Task to carry out
Among the entries below, find each line holding "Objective" and return it.
----
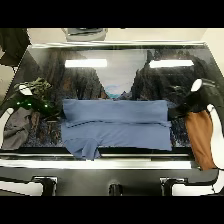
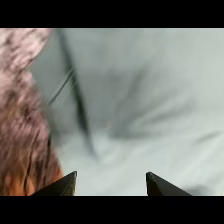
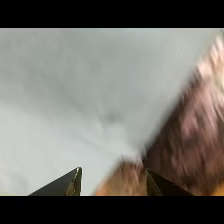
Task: Fold the shirts.
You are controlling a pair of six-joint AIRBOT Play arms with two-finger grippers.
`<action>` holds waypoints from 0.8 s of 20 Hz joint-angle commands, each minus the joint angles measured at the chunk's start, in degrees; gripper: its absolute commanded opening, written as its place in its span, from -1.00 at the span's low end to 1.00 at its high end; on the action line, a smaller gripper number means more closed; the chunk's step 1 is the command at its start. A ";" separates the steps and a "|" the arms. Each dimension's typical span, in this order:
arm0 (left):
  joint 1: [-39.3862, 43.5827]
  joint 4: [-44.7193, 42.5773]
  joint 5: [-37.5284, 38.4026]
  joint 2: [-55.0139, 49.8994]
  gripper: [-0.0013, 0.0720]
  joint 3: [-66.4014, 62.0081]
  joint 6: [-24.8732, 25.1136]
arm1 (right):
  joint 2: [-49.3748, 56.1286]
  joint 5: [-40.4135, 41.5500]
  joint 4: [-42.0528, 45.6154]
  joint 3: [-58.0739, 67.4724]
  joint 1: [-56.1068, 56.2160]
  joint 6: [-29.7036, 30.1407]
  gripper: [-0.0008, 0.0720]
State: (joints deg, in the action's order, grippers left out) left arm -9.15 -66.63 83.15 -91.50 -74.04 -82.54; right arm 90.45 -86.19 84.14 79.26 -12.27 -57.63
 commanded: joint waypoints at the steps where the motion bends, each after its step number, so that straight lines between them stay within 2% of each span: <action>1: -3.34 0.98 1.95 6.01 0.45 7.08 2.51 | -3.93 -6.73 -1.42 -2.89 -5.44 0.20 0.40; 3: -4.42 1.11 -1.03 10.78 0.37 18.47 4.72 | -7.08 -5.70 -1.40 -9.57 -6.99 0.07 0.40; 7: -4.70 5.40 -8.57 19.69 0.37 37.79 9.35 | -11.47 -3.19 -0.87 -18.97 -6.93 1.38 0.39; 9: -4.70 8.24 -9.70 21.00 0.37 41.77 11.34 | -11.54 -3.52 -0.52 -19.50 -6.93 1.53 0.38; 13: -3.93 11.82 -12.50 20.98 0.36 44.26 11.63 | -12.07 -3.87 -0.50 -20.87 -6.93 1.68 0.38; 14: -3.56 11.85 -13.81 20.98 0.18 44.54 11.30 | -12.83 -3.17 -0.48 -22.71 -6.93 1.97 0.42; 15: -3.17 11.87 -15.37 20.98 0.01 44.61 10.29 | -13.70 -2.16 -0.57 -24.65 -6.93 1.92 0.57; 16: -2.73 11.85 -16.83 20.98 -0.25 44.61 9.20 | -14.58 -1.05 -1.14 -26.51 -6.93 1.95 0.72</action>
State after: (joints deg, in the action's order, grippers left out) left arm -12.73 -55.53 71.55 -70.83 -30.92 -72.01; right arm 77.62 -89.14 83.57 56.64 -19.16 -55.90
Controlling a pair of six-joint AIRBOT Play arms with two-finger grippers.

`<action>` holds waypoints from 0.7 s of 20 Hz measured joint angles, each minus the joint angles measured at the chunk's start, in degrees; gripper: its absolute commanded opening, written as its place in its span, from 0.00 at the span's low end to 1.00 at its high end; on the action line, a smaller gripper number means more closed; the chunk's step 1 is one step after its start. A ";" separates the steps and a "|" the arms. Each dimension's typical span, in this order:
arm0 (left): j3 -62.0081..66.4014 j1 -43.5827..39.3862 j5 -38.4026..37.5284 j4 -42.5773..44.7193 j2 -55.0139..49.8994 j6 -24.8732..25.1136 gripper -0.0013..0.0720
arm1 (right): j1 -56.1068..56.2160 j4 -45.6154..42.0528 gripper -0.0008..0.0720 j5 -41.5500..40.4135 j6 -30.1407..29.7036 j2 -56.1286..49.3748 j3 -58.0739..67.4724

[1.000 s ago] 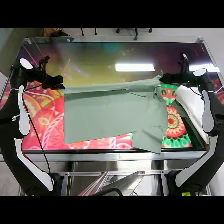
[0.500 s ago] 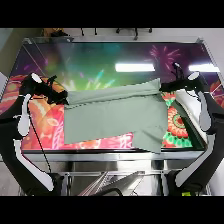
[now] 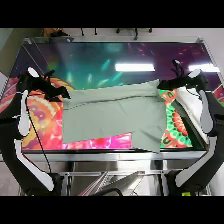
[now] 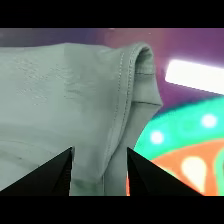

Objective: Fold the shirts.

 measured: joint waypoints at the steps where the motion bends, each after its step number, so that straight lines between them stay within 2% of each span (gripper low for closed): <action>1: 2.10 0.28 -2.14 -0.17 0.13 -0.55 0.92 | -0.35 -0.70 0.55 0.55 1.05 1.77 0.02; 4: 4.96 1.40 -8.26 -0.17 1.90 -2.32 0.92 | -2.58 -2.49 0.53 4.28 6.03 7.82 -0.70; 6: 0.42 1.79 -9.92 0.09 5.81 -2.45 0.92 | -4.55 -3.19 0.53 7.61 8.59 11.47 -3.21; 8: -9.55 2.43 -8.98 0.96 11.69 -1.77 0.92 | -6.43 -3.30 0.53 10.45 10.21 15.32 -8.31; 14: -47.04 6.34 1.25 1.20 28.72 2.67 0.92 | -10.08 -1.99 0.53 13.03 11.98 29.77 -33.29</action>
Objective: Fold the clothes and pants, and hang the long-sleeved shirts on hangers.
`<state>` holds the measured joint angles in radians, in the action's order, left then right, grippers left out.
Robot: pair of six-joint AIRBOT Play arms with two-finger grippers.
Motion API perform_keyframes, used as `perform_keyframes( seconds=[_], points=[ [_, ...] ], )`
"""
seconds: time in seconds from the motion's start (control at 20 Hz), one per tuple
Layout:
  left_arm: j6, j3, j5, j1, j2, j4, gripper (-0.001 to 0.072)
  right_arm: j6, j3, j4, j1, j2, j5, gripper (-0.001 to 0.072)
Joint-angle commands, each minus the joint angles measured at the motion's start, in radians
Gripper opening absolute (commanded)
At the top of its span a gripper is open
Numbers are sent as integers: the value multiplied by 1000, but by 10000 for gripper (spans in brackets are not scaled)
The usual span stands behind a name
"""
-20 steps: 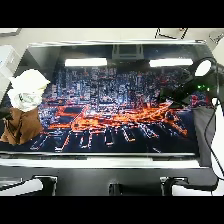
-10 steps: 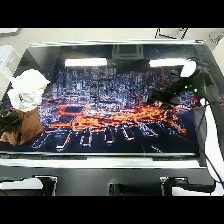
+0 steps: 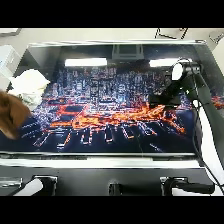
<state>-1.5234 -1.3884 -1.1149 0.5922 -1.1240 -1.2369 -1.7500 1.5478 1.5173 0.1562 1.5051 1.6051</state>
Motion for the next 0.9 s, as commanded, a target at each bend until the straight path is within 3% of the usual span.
perform_keyframes(
  seconds=[0.0,0.2,0.4,0.5,0.7,0.85],
  points=[
    [-26,-27,161,-166,297,149,26,38,2,121,3,-14,14,698],
    [-26,9,388,-625,445,201,25,40,95,261,2,-35,-38,700],
    [-79,10,484,-1048,320,177,25,66,306,360,2,-35,-78,702],
    [-87,35,483,-1159,208,171,25,79,403,341,-44,-35,-76,701],
    [-222,165,430,-1246,-66,181,26,96,460,167,-238,-37,9,697],
    [-217,263,412,-1306,-285,336,25,108,453,16,-360,-19,60,684]
  ],
)
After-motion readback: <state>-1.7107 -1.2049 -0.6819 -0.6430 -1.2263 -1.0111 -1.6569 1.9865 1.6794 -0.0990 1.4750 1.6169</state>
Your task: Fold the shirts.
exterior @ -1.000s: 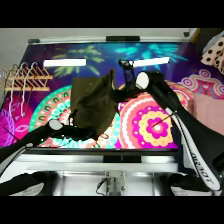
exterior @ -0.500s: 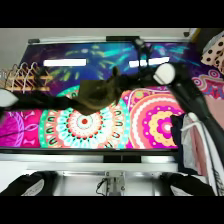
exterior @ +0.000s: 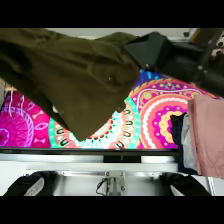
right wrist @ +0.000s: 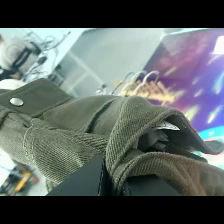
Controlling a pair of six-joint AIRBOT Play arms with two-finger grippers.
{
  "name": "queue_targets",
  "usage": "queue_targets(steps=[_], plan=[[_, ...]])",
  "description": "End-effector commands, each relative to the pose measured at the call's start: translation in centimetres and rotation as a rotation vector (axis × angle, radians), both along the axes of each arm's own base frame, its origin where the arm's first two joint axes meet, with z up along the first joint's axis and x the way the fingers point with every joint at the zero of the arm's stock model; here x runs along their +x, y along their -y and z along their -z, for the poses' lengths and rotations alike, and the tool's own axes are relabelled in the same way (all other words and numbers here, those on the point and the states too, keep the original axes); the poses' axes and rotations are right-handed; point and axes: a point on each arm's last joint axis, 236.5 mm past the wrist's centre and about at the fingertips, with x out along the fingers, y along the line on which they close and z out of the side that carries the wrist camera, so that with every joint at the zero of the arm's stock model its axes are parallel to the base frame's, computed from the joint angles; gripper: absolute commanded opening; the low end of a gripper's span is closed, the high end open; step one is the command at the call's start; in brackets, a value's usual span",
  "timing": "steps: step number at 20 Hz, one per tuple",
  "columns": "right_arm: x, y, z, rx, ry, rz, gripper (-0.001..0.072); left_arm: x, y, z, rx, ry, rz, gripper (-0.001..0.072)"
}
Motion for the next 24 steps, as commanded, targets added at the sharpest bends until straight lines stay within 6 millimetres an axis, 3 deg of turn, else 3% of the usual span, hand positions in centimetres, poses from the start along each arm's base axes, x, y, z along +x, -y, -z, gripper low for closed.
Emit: queue_targets(steps=[1, 3, 5, 8, 10, 13, 15, 17, 19, 21, 24], plan=[[-6.5, 0.2, 1.4, -0.012, -0.199, -0.104, 0.0138, -4.7, 0.0, 2.1, 0.059, -0.165, 0.031, 0.0092], [-9.4, 0.1, 4.3, -0.076, -0.376, -0.156, 0.0138, -6.9, -0.2, 5.0, 0.105, -0.314, 0.054, 0.0092], [-10.8, -0.7, 5.7, -0.086, -0.493, -0.139, 0.0138, -8.4, -0.4, 5.9, 0.098, -0.384, 0.042, 0.0092], [-10.6, -0.9, 8.9, -0.11, -0.648, 0.029, 0.0139, -8.7, -0.3, 6.7, 0.048, -0.466, 0.017, 0.0092], [-8.7, -0.1, 12.1, -0.136, -0.723, 0.186, 0.0139, -7.0, -0.4, 8.6, 0.049, -0.536, 0.014, 0.0092], [-3.8, -0.4, 15.9, -0.144, -0.742, 0.313, 0.0139, -0.8, -0.2, 13.5, 0.067, -0.62, 0.051, 0.0092], [1.5, -0.9, 17.7, -0.124, -0.705, 0.364, 0.0139, 5.1, 0.0, 17.8, 0.062, -0.657, 0.06, 0.0092], [8.1, -0.9, 19.9, -0.077, -0.644, 0.421, 0.0139, 11.4, -0.1, 22.4, 0.044, -0.698, 0.045, 0.0092], [13.6, -0.6, 22.4, -0.041, -0.584, 0.463, 0.0138, 15.9, -0.2, 27.4, 0.044, -0.749, 0.04, 0.0092], [18.1, -0.9, 25.5, -0.018, -0.525, 0.494, 0.0138, 18.5, 0.2, 32.4, 0.016, -0.838, 0.048, 0.0093], [21.9, -2.2, 29.2, 0.026, -0.467, 0.512, 0.0139, 20.8, 1.7, 36.4, -0.084, -0.904, 0.073, 0.0093]])
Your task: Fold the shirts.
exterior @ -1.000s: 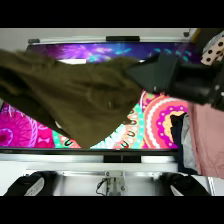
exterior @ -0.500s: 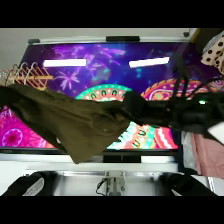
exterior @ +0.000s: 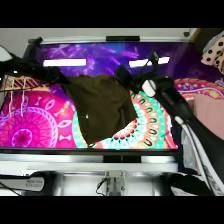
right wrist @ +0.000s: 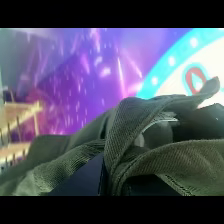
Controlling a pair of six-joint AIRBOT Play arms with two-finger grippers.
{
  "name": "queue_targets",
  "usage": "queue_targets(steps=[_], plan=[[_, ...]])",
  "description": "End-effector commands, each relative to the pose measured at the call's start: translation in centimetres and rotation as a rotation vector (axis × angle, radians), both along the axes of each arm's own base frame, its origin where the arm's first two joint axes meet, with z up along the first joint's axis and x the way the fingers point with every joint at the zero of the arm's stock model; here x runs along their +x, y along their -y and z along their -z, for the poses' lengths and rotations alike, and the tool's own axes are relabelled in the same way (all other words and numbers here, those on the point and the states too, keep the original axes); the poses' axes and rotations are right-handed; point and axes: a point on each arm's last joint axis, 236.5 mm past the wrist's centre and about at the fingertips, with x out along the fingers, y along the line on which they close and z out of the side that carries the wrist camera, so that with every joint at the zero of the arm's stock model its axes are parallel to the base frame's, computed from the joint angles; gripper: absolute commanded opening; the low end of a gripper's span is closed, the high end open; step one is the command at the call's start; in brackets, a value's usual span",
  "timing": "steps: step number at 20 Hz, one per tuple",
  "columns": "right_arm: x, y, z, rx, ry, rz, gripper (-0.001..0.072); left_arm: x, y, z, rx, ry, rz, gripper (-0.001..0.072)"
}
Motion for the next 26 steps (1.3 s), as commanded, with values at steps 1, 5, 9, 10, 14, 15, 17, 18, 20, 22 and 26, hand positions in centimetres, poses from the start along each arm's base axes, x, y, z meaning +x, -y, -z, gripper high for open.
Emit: queue_targets(steps=[1, 5, 9, 10, 14, 15, 17, 18, 20, 22, 26], plan=[[6.0, -0.7, 3.4, 0.042, 0.146, 0.053, 0.0139, 4.1, 1.2, 5.4, -0.087, -0.041, -0.047, 0.0092], [8.1, -1.0, 4.8, 0.063, 0.22, 0.073, 0.0139, 7.7, 0.7, 5.6, -0.106, 0.045, -0.16, 0.0092], [8.0, 0.9, 7.3, -0.096, 0.192, 0.01, 0.0139, 6.5, 4.0, 5.4, -0.115, 0.037, -0.096, 0.009], [7.5, 2.1, 8.8, -0.128, 0.123, 0.01, 0.0139, 5.7, 5.1, 5.8, -0.091, 0.03, -0.057, 0.009], [4.9, 5.0, 12.0, -0.244, -0.058, -0.049, 0.0138, 0.9, 5.3, 9.5, 0.196, -0.072, 0.072, 0.009], [3.9, 5.0, 12.3, -0.283, -0.075, -0.102, 0.0139, 0.0, 4.8, 9.7, 0.254, -0.089, 0.086, 0.0089], [1.6, 5.4, 12.9, -0.373, -0.127, -0.215, 0.0138, -0.5, 5.0, 7.7, 0.28, -0.046, 0.085, 0.0089], [0.5, 5.7, 13.1, -0.416, -0.149, -0.269, 0.0138, -0.8, 5.2, 6.1, 0.27, -0.021, 0.075, 0.0089], [-1.3, 6.4, 13.2, -0.484, -0.185, -0.352, 0.0139, -2.1, 5.2, 3.8, 0.265, 0.001, 0.084, 0.0089], [-3.2, 7.0, 13.8, -0.508, -0.262, -0.391, 0.0138, -4.7, 5.6, 3.9, 0.27, -0.035, 0.109, 0.0089], [-7.1, 8.2, 15.2, -0.585, -0.388, -0.544, 0.0138, -12.1, 5.5, 9.3, 0.298, -0.189, 0.14, 0.0089]])
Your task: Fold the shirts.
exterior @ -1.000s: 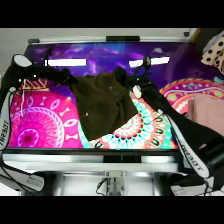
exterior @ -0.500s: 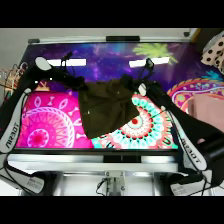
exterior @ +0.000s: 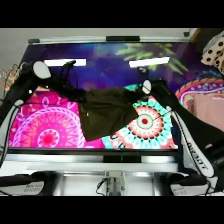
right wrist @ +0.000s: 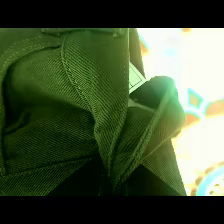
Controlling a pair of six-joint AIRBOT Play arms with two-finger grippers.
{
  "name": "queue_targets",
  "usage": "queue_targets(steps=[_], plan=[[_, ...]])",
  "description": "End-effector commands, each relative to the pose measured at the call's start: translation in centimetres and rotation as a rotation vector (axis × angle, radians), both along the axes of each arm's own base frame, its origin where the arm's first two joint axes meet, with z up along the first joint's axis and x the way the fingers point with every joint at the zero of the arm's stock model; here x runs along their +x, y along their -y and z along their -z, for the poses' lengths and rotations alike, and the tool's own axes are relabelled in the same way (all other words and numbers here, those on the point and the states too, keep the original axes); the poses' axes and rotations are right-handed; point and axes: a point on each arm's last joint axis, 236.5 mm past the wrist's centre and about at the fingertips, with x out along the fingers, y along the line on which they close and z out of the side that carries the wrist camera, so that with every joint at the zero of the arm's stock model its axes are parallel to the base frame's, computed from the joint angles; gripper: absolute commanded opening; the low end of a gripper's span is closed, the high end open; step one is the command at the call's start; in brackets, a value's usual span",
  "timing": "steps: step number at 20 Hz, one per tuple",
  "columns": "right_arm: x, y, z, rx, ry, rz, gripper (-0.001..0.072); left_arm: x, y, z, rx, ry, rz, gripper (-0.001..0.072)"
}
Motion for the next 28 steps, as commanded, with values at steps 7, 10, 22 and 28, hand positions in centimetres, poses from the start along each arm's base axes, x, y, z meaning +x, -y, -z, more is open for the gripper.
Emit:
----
Written response
Objective: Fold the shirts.
Objective: Fold the clothes and pants, and hang the long-sleeved shirts on hangers.

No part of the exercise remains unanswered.